* REQUIRED ACTION
Please copy the entries below word for word.

Data extracted from a collection
********************
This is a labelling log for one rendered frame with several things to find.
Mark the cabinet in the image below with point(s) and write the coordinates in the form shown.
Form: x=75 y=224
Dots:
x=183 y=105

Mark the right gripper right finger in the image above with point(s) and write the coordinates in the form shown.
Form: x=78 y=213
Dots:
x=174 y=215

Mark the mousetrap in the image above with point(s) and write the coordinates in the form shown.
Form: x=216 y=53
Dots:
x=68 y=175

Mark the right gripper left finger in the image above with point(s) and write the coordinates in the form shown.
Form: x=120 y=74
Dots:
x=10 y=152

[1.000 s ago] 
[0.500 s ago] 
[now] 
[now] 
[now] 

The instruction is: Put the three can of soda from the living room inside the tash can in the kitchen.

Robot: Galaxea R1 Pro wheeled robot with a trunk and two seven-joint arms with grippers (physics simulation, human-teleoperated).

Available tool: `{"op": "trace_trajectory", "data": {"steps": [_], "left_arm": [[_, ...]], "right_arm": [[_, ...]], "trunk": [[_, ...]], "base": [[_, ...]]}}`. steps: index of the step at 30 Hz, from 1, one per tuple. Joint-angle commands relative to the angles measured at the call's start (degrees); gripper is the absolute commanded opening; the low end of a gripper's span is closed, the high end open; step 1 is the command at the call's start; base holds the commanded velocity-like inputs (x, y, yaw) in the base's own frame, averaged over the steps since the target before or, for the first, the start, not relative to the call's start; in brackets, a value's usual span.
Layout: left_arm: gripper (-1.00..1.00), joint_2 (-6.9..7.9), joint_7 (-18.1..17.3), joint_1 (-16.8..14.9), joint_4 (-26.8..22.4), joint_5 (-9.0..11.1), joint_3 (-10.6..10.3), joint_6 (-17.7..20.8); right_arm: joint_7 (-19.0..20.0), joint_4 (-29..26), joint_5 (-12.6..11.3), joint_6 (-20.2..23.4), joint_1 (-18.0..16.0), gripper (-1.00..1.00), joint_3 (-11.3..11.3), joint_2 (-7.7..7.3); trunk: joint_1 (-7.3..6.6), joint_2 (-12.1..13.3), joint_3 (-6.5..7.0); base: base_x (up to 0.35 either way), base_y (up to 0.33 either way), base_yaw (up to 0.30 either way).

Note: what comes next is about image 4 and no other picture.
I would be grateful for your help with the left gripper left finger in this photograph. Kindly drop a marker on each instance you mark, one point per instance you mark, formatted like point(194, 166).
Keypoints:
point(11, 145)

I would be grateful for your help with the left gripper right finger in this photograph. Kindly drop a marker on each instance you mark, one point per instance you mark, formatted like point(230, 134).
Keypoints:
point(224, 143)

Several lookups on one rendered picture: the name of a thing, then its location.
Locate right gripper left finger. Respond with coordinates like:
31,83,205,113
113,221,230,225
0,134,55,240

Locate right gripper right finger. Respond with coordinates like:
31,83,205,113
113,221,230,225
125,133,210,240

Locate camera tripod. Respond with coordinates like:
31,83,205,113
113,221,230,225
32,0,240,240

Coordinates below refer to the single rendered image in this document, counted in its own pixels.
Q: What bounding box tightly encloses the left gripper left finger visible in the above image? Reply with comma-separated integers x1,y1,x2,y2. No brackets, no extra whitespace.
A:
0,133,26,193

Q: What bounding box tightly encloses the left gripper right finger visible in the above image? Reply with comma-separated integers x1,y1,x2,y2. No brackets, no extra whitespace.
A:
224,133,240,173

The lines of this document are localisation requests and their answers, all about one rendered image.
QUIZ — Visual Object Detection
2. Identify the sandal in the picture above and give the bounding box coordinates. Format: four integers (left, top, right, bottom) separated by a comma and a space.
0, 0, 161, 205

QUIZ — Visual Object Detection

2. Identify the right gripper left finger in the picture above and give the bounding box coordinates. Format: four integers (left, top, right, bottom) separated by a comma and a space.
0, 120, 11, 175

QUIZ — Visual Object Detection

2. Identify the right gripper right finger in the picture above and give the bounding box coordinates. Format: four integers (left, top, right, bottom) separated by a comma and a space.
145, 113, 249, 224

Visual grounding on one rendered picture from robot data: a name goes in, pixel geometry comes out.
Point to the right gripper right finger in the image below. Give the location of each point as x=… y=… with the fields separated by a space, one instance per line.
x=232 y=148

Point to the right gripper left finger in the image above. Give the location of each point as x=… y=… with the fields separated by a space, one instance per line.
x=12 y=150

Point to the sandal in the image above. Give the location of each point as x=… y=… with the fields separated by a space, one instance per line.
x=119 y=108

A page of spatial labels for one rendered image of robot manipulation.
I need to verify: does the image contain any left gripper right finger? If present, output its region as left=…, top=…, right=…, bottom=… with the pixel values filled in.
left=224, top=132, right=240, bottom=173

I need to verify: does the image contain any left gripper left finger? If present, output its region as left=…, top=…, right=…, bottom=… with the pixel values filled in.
********************
* REPLY TO THE TASK
This is a labelling log for one rendered frame with several things to find.
Mark the cabinet in the image below with point(s) and write the coordinates in the form shown.
Form: x=75 y=224
Dots:
x=183 y=105

Mark the right gripper right finger in the image above with point(s) and write the coordinates in the form shown.
Form: x=78 y=213
Dots:
x=174 y=215

Mark the mousetrap in the image above with point(s) and write the coordinates in the form shown.
Form: x=216 y=53
Dots:
x=68 y=175

Mark the right gripper left finger in the image above with point(s) and write the coordinates in the form shown.
Form: x=120 y=74
Dots:
x=10 y=152

[1.000 s ago] 
[0.500 s ago] 
[now] 
[now] 
[now] 

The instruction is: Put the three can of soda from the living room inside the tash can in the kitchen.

Robot: Galaxea R1 Pro wheeled robot with a trunk and two seven-joint arms with grippers (physics simulation, human-teleoperated).

Available tool: `{"op": "trace_trajectory", "data": {"steps": [_], "left_arm": [[_, ...]], "right_arm": [[_, ...]], "trunk": [[_, ...]], "base": [[_, ...]]}}`. steps: index of the step at 30 Hz, from 1, one per tuple. Joint-angle commands relative to the angles measured at the call's start (degrees); gripper is the absolute commanded opening; the low end of a gripper's span is closed, the high end open; step 1 is the command at the call's start; base holds the commanded velocity-like inputs (x, y, yaw) in the base's own frame, averaged over the steps since the target before or, for the first, the start, not relative to the call's start; in brackets, a value's usual span.
Layout: left_arm: gripper (-1.00..1.00), joint_2 (-6.9..7.9), joint_7 (-18.1..17.3), joint_1 (-16.8..14.9), joint_4 (-26.8..22.4), joint_5 (-9.0..11.1), joint_3 (-10.6..10.3), joint_6 (-17.7..20.8); right_arm: joint_7 (-19.0..20.0), joint_4 (-29..26), joint_5 (-12.6..11.3), joint_6 (-20.2..23.4), joint_1 (-18.0..16.0), gripper (-1.00..1.00), joint_3 (-11.3..11.3), joint_2 (-7.7..7.3); trunk: joint_1 (-7.3..6.6), joint_2 (-12.1..13.3), joint_3 (-6.5..7.0); base: base_x (up to 0.35 either way), base_y (up to 0.33 either way), base_yaw (up to 0.30 either way).

Note: what comes next is about image 4 and no other picture.
I would be grateful for your help with the left gripper left finger in this photograph. Kindly drop a marker on each instance you mark, one point per instance you mark, formatted like point(194, 166).
Keypoints:
point(11, 145)

I would be grateful for your help with the left gripper right finger in this photograph. Kindly drop a marker on each instance you mark, one point per instance you mark, formatted like point(230, 134).
Keypoints:
point(224, 143)

Several lookups on one rendered picture: the name of a thing, then its location.
Locate right gripper left finger. Respond with coordinates like:
31,83,205,113
113,221,230,225
0,134,55,240

Locate right gripper right finger. Respond with coordinates like:
31,83,205,113
113,221,230,225
125,133,210,240

Locate camera tripod. Respond with coordinates like:
31,83,205,113
113,221,230,225
32,0,240,240

Coordinates below refer to the single rendered image in this document, counted in its own pixels.
Q: What bounding box tightly encloses the left gripper left finger visible in the above image? Reply with comma-separated integers x1,y1,x2,y2. No brackets, no extra whitespace.
A:
0,133,26,193

Q: What bounding box tightly encloses the left gripper right finger visible in the above image? Reply with comma-separated integers x1,y1,x2,y2. No brackets, no extra whitespace.
A:
224,133,240,173

The lines of this document are localisation requests and their answers, all about one rendered image.
QUIZ — Visual Object Detection
2. Identify the sandal in the picture above and give the bounding box coordinates. Format: four integers (left, top, right, bottom) separated by a comma and a space.
0, 0, 161, 205

QUIZ — Visual Object Detection

2. Identify the right gripper left finger in the picture above and give the bounding box coordinates. Format: four integers (left, top, right, bottom) separated by a comma and a space.
0, 120, 11, 175

QUIZ — Visual Object Detection

2. Identify the right gripper right finger in the picture above and give the bounding box coordinates. Format: four integers (left, top, right, bottom) separated by a comma and a space.
145, 113, 249, 224

Visual grounding on one rendered picture from robot data: a name goes in, pixel geometry comes out.
Point to the right gripper right finger in the image below. Give the location of each point as x=… y=… with the fields separated by a space, one instance per line.
x=232 y=148

Point to the right gripper left finger in the image above. Give the location of each point as x=… y=… with the fields separated by a space, one instance per line.
x=12 y=150

Point to the sandal in the image above. Give the location of each point as x=… y=… with the fields separated by a space, one instance per line.
x=119 y=108

A page of spatial labels for one rendered image of robot manipulation.
I need to verify: does the image contain any left gripper right finger? If present, output its region as left=…, top=…, right=…, bottom=… with the pixel values filled in.
left=224, top=132, right=240, bottom=173

I need to verify: does the image contain any left gripper left finger? If present, output its region as left=…, top=…, right=…, bottom=… with the pixel values filled in.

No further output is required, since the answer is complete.